WHAT TO WORK ON: From the first line to the last, copy the listing below word for word.

DATA PROVIDED:

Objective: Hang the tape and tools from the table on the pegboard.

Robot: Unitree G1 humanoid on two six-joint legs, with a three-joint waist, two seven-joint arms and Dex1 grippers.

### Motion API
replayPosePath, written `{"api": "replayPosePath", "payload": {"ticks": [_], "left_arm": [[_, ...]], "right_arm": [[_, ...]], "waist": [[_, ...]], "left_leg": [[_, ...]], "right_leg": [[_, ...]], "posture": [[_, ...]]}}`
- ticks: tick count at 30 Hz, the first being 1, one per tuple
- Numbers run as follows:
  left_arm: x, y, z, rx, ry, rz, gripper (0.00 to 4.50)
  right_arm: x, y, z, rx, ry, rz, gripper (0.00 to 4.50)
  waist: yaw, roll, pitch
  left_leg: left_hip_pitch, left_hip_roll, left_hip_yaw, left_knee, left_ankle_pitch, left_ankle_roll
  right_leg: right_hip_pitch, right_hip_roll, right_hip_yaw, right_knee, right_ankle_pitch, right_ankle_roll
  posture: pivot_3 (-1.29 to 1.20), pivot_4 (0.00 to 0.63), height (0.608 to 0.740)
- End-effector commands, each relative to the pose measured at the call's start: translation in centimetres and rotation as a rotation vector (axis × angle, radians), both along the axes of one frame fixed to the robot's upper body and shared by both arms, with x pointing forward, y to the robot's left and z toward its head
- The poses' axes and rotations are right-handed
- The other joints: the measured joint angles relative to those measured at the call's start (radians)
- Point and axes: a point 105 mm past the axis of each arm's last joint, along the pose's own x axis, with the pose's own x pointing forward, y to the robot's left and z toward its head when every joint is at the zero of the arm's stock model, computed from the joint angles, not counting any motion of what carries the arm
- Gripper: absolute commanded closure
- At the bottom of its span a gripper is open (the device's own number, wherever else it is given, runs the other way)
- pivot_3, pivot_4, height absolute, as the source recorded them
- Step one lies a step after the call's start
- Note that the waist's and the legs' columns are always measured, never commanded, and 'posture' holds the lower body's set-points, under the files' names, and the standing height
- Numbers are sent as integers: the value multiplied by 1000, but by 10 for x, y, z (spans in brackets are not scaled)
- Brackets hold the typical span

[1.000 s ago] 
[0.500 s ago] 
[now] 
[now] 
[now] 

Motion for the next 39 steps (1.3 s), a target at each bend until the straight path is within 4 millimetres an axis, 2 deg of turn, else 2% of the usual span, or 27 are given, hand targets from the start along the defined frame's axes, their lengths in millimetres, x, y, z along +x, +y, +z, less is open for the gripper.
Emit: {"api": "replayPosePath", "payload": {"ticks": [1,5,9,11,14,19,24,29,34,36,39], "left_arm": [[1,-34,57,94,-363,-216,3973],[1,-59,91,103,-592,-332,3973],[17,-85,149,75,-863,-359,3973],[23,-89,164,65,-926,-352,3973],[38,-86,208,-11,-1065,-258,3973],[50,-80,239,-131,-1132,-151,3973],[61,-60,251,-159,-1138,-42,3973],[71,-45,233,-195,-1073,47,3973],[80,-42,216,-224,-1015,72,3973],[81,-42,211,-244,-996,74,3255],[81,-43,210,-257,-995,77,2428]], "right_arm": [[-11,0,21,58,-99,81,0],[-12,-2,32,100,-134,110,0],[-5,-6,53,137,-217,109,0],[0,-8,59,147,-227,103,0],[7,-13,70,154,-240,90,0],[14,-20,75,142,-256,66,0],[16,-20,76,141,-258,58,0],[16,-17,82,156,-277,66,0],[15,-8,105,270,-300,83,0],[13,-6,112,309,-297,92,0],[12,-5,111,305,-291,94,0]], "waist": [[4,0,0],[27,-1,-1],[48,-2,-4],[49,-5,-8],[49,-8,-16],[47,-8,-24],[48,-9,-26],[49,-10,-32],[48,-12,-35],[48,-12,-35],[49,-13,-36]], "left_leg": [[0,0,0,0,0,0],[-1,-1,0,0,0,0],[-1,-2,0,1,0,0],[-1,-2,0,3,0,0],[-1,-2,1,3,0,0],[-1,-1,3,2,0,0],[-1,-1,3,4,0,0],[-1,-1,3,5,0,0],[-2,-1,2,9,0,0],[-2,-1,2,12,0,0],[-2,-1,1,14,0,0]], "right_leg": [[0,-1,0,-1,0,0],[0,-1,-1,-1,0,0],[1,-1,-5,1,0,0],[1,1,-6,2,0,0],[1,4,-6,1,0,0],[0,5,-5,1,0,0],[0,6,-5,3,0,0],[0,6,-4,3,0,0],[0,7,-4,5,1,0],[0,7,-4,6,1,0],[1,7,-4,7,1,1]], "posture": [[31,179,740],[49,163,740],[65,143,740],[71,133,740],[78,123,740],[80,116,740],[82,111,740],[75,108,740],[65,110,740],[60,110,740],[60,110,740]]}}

EXERCISE OUTPUT:
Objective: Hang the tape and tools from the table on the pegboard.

Robot: Unitree G1 humanoid on two six-joint legs, with a three-joint waist, two seven-joint arms and Dex1 grippers.

### Motion API
replayPosePath, written `{"api": "replayPosePath", "payload": {"ticks": [_], "left_arm": [[_, ...]], "right_arm": [[_, ...]], "waist": [[_, ...]], "left_leg": [[_, ...]], "right_leg": [[_, ...]], "posture": [[_, ...]]}}`
- ticks: tick count at 30 Hz, the first being 1, one per tuple
- Numbers run as follows:
  left_arm: x, y, z, rx, ry, rz, gripper (0.00 to 4.50)
  right_arm: x, y, z, rx, ry, rz, gripper (0.00 to 4.50)
  waist: yaw, roll, pitch
  left_leg: left_hip_pitch, left_hip_roll, left_hip_yaw, left_knee, left_ankle_pitch, left_ankle_roll
  right_leg: right_hip_pitch, right_hip_roll, right_hip_yaw, right_knee, right_ankle_pitch, right_ankle_roll
  posture: pivot_3 (-1.29 to 1.20), pivot_4 (0.00 to 0.63), height (0.608 to 0.740)
- End-effector commands, each relative to the pose measured at the call's start: translation in centimetres and rotation as a rotation vector (axis × angle, radians), both along the axes of one frame fixed to the robot's upper body and shared by both arms, with x pointing forward, y to the robot's left and z toward its head
- The poses' axes and rotations are right-handed
- The other joints: the measured joint angles relative to those measured at the call's start (radians)
- Point and axes: a point 105 mm past the axis of each arm's last joint, along the pose's own x axis, with the pose's own x pointing forward, y to the robot's left and z toward its head when every joint is at the zero of the arm's stock model, computed from the joint angles, not counting any motion of what carries the arm
- Gripper: absolute commanded closure
- At the bottom of its span a gripper is open (the device's own number, wherever else it is given, runs the other way)
- pivot_3, pivot_4, height absolute, as the source recorded them
- Step one lies a step after the call's start
- Note that the waist's and the legs' columns are always measured, never commanded, and 'posture' holds the lower body's set-points, under the files' names, and the standing height
- Numbers are sent as integers: the value multiplied by 1000, but by 10 for x, y, z (spans in brackets are not scaled)
- Brackets hold the typical span

[1.000 s ago] 
[0.500 s ago] 
[now] 
[now] 
[now] 

Motion for the next 39 steps (1.3 s), a target at each bend until the straight path is within 4 millimetres an axis, 2 deg of turn, else 2% of the usual span, or 27 are given, hand targets from the start along the defined frame's axes, their lengths in millimetres, x, y, z along +x, +y, +z, less is open for the gripper.
Emit: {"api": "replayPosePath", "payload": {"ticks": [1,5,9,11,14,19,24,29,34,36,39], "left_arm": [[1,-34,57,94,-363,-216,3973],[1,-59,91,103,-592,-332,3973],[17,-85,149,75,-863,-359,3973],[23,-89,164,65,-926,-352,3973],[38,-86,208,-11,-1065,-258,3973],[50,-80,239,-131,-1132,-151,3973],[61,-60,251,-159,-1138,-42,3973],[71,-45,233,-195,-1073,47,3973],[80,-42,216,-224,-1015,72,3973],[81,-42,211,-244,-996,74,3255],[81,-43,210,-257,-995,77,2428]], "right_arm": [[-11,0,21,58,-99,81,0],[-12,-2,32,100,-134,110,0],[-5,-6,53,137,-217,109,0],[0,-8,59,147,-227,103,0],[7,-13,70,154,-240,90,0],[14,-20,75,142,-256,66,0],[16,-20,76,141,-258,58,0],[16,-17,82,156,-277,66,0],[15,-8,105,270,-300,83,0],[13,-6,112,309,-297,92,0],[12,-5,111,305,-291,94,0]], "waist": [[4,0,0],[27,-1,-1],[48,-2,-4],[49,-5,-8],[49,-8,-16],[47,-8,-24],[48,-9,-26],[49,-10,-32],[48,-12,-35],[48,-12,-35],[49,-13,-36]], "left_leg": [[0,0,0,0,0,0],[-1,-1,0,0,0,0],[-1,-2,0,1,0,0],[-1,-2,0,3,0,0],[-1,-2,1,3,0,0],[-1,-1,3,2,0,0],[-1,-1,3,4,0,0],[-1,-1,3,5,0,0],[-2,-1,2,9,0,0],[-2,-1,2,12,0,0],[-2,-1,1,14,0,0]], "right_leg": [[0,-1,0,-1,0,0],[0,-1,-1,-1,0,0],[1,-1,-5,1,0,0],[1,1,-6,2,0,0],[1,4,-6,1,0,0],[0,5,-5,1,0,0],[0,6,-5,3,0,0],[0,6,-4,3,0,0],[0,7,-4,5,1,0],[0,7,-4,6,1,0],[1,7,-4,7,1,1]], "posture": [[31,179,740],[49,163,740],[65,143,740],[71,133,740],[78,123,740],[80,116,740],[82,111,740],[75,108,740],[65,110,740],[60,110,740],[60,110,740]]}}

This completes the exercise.